D12.73 - Effect of plea of guilty
- If the accused pleads guilty, the prosecution are released from their obligation to prove the case.
- There may be dispute between the parties about the material facts of the offence. If the dispute is serious enough to have a significant effect on sentence, the prosecution must either call evidence in a Newton hearing or allow sentence to be passed on the defence version.
D12.74 - Adjournments following guilty plea
Once a guilty plea has been entered, the court may commence the procedure leading to the passing of sentence, or it may take the plea and adjourn. Whether to adjourn is at the discretion of the court. Common reasons are for a PSR or to await the outcome of other proceedings. On adjourning, the court may either commit the accused to custody or grant bail. An accused who is remanded at this stage still has a prima facie right to bail under BA 1976 s.4.
D12.76 - Mixed pleas from an accused
If an accused enters mixed pleas on a multi-count indictment and the prosecution are not prepared to accept those pleas, sentencing for the counts to which they have pleaded guilty should be postponed until the accused has been tried on the NG counts.

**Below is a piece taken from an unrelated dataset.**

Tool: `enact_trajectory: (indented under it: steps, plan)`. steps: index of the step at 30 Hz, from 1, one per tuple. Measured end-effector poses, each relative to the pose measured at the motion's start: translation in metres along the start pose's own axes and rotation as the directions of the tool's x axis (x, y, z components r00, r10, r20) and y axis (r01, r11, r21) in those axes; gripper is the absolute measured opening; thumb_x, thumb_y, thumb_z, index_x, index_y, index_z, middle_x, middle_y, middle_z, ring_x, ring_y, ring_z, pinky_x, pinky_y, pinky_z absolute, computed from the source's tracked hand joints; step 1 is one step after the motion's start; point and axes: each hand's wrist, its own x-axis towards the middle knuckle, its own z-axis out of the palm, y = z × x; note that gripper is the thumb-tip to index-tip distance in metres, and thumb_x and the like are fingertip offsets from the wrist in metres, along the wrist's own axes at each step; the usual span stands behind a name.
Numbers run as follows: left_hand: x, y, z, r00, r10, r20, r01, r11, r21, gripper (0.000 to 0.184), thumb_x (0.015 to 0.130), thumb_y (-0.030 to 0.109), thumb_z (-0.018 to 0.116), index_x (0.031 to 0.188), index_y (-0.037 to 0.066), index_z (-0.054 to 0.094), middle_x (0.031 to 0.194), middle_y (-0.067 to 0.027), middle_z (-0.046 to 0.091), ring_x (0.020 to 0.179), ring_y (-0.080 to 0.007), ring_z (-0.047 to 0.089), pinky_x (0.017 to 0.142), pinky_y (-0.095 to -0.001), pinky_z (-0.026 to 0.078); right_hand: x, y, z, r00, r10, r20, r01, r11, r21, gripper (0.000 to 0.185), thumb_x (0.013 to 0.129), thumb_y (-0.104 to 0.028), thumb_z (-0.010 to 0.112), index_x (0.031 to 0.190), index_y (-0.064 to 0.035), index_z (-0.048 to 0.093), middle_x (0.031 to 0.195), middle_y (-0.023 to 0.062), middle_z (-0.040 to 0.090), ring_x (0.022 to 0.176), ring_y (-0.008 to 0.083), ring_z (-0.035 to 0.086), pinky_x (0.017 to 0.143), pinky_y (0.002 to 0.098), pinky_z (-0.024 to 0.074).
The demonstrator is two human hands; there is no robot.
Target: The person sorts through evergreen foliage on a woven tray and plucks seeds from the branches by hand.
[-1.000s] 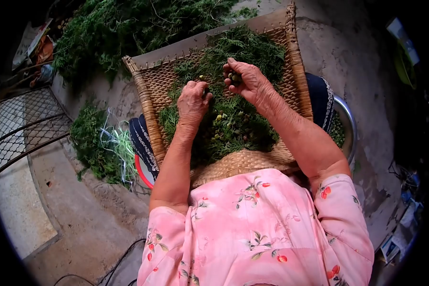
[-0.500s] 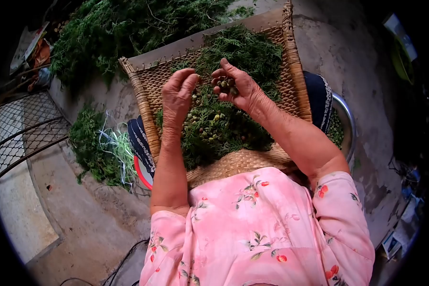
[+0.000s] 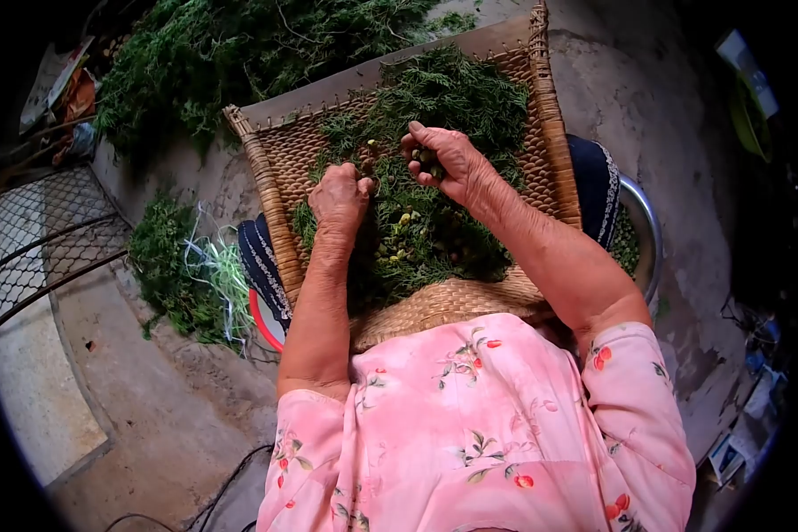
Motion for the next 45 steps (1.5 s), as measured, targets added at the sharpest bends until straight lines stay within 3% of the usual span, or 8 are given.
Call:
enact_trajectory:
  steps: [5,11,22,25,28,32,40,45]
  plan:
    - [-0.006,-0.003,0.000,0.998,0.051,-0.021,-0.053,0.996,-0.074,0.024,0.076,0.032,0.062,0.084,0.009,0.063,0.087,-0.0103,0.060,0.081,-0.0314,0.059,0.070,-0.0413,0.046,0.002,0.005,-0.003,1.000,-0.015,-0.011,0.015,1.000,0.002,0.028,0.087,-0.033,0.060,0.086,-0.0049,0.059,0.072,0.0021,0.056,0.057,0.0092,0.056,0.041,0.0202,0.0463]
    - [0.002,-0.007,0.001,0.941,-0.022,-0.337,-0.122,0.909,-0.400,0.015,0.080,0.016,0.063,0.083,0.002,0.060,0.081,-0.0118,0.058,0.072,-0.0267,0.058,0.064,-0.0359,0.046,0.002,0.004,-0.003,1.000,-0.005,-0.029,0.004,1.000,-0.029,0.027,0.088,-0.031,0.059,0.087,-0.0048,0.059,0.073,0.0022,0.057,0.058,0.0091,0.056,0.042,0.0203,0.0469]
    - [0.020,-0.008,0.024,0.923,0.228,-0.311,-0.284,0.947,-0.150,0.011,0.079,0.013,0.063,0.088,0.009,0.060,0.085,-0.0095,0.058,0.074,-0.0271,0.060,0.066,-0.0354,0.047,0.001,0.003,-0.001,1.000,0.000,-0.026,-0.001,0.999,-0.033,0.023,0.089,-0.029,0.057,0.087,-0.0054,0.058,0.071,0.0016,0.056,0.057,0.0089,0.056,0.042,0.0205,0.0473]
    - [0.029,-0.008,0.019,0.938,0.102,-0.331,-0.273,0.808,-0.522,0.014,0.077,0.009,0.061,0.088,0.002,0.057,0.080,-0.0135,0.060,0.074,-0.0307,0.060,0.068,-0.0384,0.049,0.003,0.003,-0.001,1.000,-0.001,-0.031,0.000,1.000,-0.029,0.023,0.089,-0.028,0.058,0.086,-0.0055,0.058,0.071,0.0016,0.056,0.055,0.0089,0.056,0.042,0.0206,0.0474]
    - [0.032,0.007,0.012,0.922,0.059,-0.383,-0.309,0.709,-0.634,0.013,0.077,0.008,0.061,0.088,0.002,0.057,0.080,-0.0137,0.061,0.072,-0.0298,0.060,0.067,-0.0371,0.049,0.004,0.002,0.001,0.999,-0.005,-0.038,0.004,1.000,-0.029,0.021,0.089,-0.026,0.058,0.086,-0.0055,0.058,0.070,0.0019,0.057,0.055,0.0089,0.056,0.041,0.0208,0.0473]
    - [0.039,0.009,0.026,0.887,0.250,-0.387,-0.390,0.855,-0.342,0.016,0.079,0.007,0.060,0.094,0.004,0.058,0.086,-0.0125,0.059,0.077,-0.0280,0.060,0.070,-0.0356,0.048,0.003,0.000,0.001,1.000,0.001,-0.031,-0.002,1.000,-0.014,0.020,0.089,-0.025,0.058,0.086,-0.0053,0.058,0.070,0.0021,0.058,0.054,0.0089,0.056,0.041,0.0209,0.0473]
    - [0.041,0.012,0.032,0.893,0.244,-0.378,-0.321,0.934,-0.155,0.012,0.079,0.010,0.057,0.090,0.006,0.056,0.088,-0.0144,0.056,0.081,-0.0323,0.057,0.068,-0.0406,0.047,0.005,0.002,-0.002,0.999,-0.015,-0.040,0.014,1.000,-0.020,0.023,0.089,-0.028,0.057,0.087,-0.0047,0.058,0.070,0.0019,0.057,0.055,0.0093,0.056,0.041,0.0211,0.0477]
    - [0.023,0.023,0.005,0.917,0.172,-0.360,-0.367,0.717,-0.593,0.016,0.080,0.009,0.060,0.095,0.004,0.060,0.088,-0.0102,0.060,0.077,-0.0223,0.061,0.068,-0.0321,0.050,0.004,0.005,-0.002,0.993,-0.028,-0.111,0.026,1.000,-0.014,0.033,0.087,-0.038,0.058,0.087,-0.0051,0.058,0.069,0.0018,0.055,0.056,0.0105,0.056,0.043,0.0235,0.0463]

D12.79 - Plea of guilty to a lesser offence
- Where the indictment contains a count on which, if the accused were to plead NG, the jury could find the accused NG has charged but guilty of an alternative offence, the accused may enter a plea to the same effect, namely NG as charged but guilty only of the lesser offence.
- If the plea is accepted, the accused is treated as having been acquitted of the offence charged and the court proceeds to sentence on the lesser offence.
- ‘it must always be in the discretion of the judge whether he will allow [a plea of guilty to a lesser offence] to be accepted’ (Soanes)
- However, the prosecution are only bound to act in accordance with the judge’s view if they have sought it.
- Conversely, the prosecution may accept pleas even though the judge indicates in court that they ought to proceed on all counts.
D12.93 - Change of plea
- Where the accused wishes to change plea from NG to guilty, this causes little difficulty
- Where they seek to change plea from guilty to NG, this causes more issues.
D12.94 - Change of plea from NG to Guilty
- Judge may allow this at any stage prior to the jury returning their verdict.
- Procedure is for the defence to ask for the indictment to be put again and the accused then pleads guilty.
- If the change of plea comes after the accused has been put in the charge of a jury, the jury should be directed to return a formal verdict of guilty.
- However, it is also permissible for the judge to discharge the jury, and continue proceedings as though the accused had pleaded guilty on arraignment.